Di ciò feron gran festa in tutti i luochi,
Gli Uccelli, e risonar s’udian d‘intorno
Naccar, tamburi, trombe e mille fuochi
Per allegrezza, a tal che come il giorno
Splendea la notte, e canti, e balli, e giochi,
Bagordi e torniamenti in bel soggiorno
E poetici versi e rime tante
Ch’al Diavol farian dar Virgilio e Dante.

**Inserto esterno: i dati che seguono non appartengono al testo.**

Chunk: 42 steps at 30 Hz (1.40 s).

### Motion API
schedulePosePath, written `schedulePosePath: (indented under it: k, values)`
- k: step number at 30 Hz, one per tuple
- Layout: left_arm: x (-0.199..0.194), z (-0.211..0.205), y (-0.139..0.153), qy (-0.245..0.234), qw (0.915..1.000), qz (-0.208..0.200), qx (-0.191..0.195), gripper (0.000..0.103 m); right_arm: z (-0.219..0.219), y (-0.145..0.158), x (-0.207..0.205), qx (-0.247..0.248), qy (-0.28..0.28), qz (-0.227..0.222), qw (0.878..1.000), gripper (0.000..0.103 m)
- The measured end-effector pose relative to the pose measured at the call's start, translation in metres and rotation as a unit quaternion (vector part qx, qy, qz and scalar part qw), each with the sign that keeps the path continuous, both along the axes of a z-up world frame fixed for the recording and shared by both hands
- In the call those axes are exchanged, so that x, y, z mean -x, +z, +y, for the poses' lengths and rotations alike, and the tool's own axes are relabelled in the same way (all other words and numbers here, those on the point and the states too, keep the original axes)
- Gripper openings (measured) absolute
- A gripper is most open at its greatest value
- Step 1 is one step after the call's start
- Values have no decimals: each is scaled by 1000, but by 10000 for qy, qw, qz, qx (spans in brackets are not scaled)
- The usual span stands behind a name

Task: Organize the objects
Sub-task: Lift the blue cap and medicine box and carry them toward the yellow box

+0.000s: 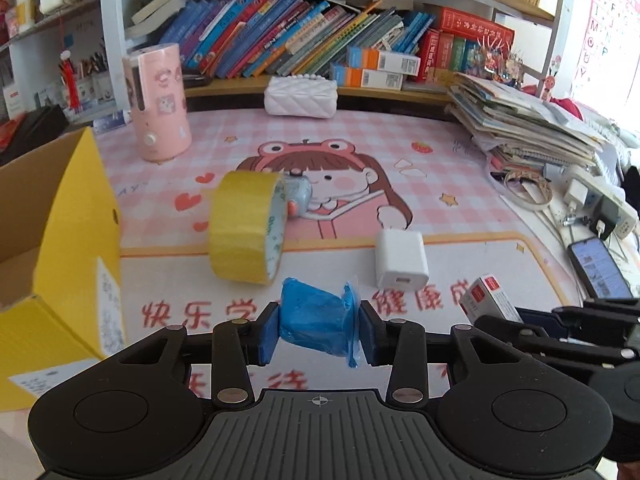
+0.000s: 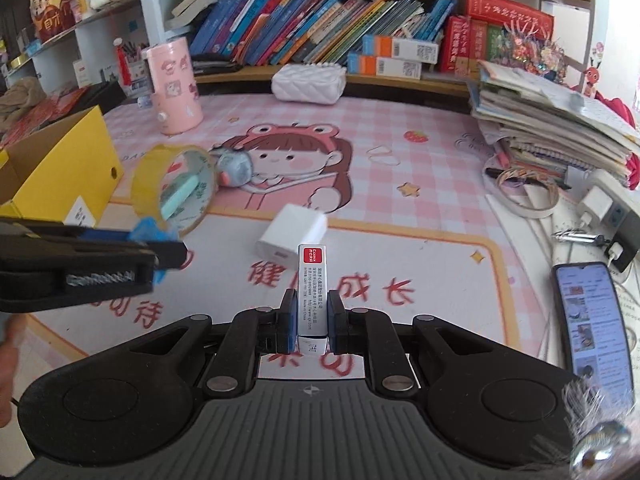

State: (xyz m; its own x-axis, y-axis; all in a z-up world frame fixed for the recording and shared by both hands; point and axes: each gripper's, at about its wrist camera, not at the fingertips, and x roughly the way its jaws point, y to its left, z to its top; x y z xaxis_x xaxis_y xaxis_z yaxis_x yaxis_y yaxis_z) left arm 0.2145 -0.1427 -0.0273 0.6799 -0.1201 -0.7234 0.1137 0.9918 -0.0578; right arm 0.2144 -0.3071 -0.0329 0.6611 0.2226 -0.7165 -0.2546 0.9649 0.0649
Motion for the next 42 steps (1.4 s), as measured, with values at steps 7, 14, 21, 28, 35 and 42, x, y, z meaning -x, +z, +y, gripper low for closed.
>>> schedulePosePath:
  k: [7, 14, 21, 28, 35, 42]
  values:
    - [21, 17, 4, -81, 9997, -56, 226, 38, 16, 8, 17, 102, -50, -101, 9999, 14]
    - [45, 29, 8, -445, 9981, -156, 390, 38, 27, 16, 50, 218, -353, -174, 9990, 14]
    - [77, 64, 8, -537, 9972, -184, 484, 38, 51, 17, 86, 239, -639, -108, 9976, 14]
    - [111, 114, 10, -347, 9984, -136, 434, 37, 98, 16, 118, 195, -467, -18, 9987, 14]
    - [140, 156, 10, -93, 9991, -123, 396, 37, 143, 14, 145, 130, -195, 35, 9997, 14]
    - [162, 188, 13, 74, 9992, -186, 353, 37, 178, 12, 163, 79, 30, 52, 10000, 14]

Questa poi maritosse a un Cicalone,
E ingravidosse, onde ne nacque il Grillo,
Ch’anch’egli va per l’erba a saltolone,
Hor vola, hor sta nel buco suo tranquillo,
E quando Febo il raggio in mar ripone,
Egli canta la notte trillo, trillo,
Il giorno poi dal canto alquanto eshala,
E lassa la sua parte a la Cicala.
Hor perché chiaramente ogn’uno intenda
Dove ha da riuscir il mio concetto,
Scorrendo un giorno sopra tal faccenda,
Mi dolea per le risa il fianco e ‘l petto,
Onde sia meglio, dissi, ch’io mi stenda,
In quest’herbetta a far un bel sonetto.
E così a una fresch’ombra in mezzo il prato
Al sonno in preda tutto mi fui dato.
Né so tanto, né quanto qui mi stessi,
Perché non tolsi il saggio o la misura,
Crederò ben che poco vi dormessi,
Perché mi risvegliai con gran paura,
E questo fu, c’havendo i membri messi
Pe’l sonno, in abbandono a la verdura,
Trovai che dentro il capo entrato m’era
Più di tremila Grilli in una schiera.
Un rumor, un frenetico mi sento
Nel capo, che m’aggira in ogni lato,
D’indi mi toglio tutto mal contento,
Ch’esser mi parea tutto spiritato,
E correndo veloce come un vento,
Traverso ogni campagna ed ogni prato,
A tal, che ciaschedun che mi vedea,
per pazzo scatenato mi tenea.
Così correndo scorsi in Babilonia,
In Africa, al Cathaio ed in Egitto,
In India, In Media, in Persia, in Macedonia,
Fra il popol Transilvano e ‘l Moscovitto,
E trapassando per la Paflagonia
Verso l’Europa tenni il cammin dritto,
E tanto andai girando a tondo a tondo,
Ch’io circondai la Terra, e tutto il Mondo.
Ogn’un mi seguitava per le strade,
E m’abbaiavan dietro tutti i cani,
E pietre, e legni, e sassi in quantitade
Mi venian tratti, e mille scherzi strani.
Al fin il Ciel, di me mosso a pietade
Fe’, che volendo uscir fuor de le mani
Del popol, qual mi dava tal molesta,
Urtai in un pilastro con la testa.
E di tal forza fu quella percossa,
Che ‘l cervel m’intruonò di tal maniera,
Che mai ebbi a’ miei dì la peggior scossa,
E, tristo me, se ‘l capo era di cera.
I Grilli, udendo sì terribil mossa,
A guisa ch’uscir fuor sogliono in schiera
Del lor albergo l’Api a far collegio,
Usciro anch’essi in un squadron egregio.
Color, quando gli vider fuori uscire,
Senza trar sassi, o darmi più mazzate,
Pien di timor, si posero a fuggire,
Temendo fusser Anime dannate.
Tal che sciolto restai da quel martire,
Ed anche della testa in libertate,
E ringratiai più volte quel pilastro,
Che mi sanò senza adoprar impiastro.
Usciro i Grilli, eccetto un solo, il quale
Mi restò avviluppato nel cervello,
E dopo c’hebbe districate l’ale,
Non si curò di gire al suo drappello,
Ma conoscendo haver natura eguale,
Al genio mio si strinse, e voi con quello.
Così meco restò con gioia e festa,
Né mai si partirà de la mia testa.
Questo è quel Grillo che mi fa cantare
Tanti capricci al dolce suon di lira.
Questo è quel Grillo che mi fa trovare
L’arte e lo stil, ch’al poetar mi tira.
Questo è quel Grillo che mi fa sognare
Tante chimere, mentre in me s’aggira.
Questo è quel Grillo che mi dà il concetto,
M’apre la mente e sveglia l’intelletto.
Con esso saglio sul Parnaso monte,
Dove le Muse stan liete e giulive,
Ed ivi con il padre di Fetonte
Vado a diporto in quelle verdi rive.
Con questo insomma d’Agannippe al Fonte
Mi tro’ la sete a l’acque chiare e vive,
Assiso a l’ombra di quel Lauro verde,
Che per fredda stagion foglia non perde.
Parmi fin qui d’haver descritto a pieno
Del Grillo il ceppo, e la genealogia,
E come col suo canto almo e sereno
S’accorda al Plettro de la lira mia,
E perché d’ogni lato ho il foglio pieno.
Di far silentio il tempo par che sia:
Pregate il Ciel che ‘l gril mi salti spesso
C’havrete cose nuove sempre appresso.